About coloring - yes, but it's small part of stories (like 5 Pezzin/Cavazzano and 4 Martina PK afaik) and also they aren't unified - you have purple Fethry in one and red Fethry in the other. One coloring made by one person would be a dream, but probably it will still be only a dream :/
Americans have this weird hangup where they think readers' heads are going to explode if a Disney comic book contains a story that vaguely alludes to some other story that's never been published in English, yet they have no issue publishing massive stacks of super hero continuity porn where you need to be familiar with 50 years worth of backstory to understand plot points and character motivation.
Well, we get this kind of thing in Germany often. Indeed, the PKNA/Doubleduck crossover was published here before the relevant PKNA episodes had been released in German. I'm not saying it doesn't work but I do wish I'd read it in the intended order. As it is, all the references to Belgravia passed me by, when in fact the Olympic Code is a sequel to one of the main story arcs of PKNA, and a very well done at that. So all I'm saying is that it would be good to keep those things coordinated. Just recently, once again Scrooge & Co. meet up with somebody they know from a previous adventure, and the translators had to write some nondescript banality into the text box, skirting around the fact that once again, stories are printed out of order.
Americans have this weird hangup where they think readers' heads are going to explode if a Disney comic book contains a story that vaguely alludes to some other story that's never been published in English, yet they have no issue publishing massive stacks of super hero continuity porn where you need to be familiar with 50 years worth of backstory to understand plot points and character motivation.

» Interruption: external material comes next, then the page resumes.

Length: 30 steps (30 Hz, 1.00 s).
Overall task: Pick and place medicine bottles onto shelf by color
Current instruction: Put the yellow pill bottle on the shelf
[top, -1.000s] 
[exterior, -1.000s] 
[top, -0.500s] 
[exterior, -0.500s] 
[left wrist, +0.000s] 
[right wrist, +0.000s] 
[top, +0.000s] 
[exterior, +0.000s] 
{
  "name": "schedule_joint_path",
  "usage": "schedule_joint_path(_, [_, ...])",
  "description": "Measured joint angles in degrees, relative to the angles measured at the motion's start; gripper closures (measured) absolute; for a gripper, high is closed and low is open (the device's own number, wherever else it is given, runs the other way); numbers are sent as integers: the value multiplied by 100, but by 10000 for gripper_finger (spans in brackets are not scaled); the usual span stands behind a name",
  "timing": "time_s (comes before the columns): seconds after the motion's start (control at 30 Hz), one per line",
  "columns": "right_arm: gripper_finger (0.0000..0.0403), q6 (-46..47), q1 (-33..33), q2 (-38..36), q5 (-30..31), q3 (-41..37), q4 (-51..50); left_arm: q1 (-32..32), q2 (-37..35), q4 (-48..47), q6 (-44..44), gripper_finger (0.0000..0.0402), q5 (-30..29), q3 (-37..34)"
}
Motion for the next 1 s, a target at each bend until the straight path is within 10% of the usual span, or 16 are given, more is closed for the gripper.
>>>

Well, the two things do not contradict each other. They are probably two sides of the same coin. Maybe Disney publishing editors feel the need to follow this approach exactly because the readers are traditionally brainwashed by the mainstream monopolies (DC and Marvel) to take seriously the continuities nonsense. (I would not call it 'porn', though: if there is one genre that is blessed with the luck of not needing continuities and contextualisation, that is porn! ) If there is one thing that I would criticise Gerstein's run on the IDW titles is using some space to publish stories that are only worth for introducing a certain character, instead of giving priorities to stories where that one character shines.
Well, we get this kind of thing in Germany often. Indeed, the PKNA/Doubleduck crossover was published here before the relevant PKNA episodes had been released in German. I'm not saying it doesn't work but I do wish I'd read it in the intended order. As it is, all the references to Belgravia passed me by, when in fact the Olympic Code is a sequel to one of the main story arcs of PKNA, and a very well done at that. So all I'm saying is that it would be good to keep those things coordinated. Just recently, once again Scrooge & Co. meet up with somebody they know from a previous adventure, and the translators had to write some nondescript banality into the text box, skirting around the fact that once again, stories are printed out of order.
Yup. I remember an instance where, in this story, Bum Bum meets with his cursed mirror, whom he met in this story. When the former was published in Egmont countries (at the same year, pretty fast compared to their standards), the latter wasn't published yet (not until 2017, apparently), so the caption box referring to the prequel was (in the Danish translation at least) translated to "From Bum Bum's gloomy past!".
Is it weird that I'd like to see a collected edition of Bum Bum comics? The stories he's in are some of my favorites, but they're published so sporadically in my country that it's nearly impossible to collect them.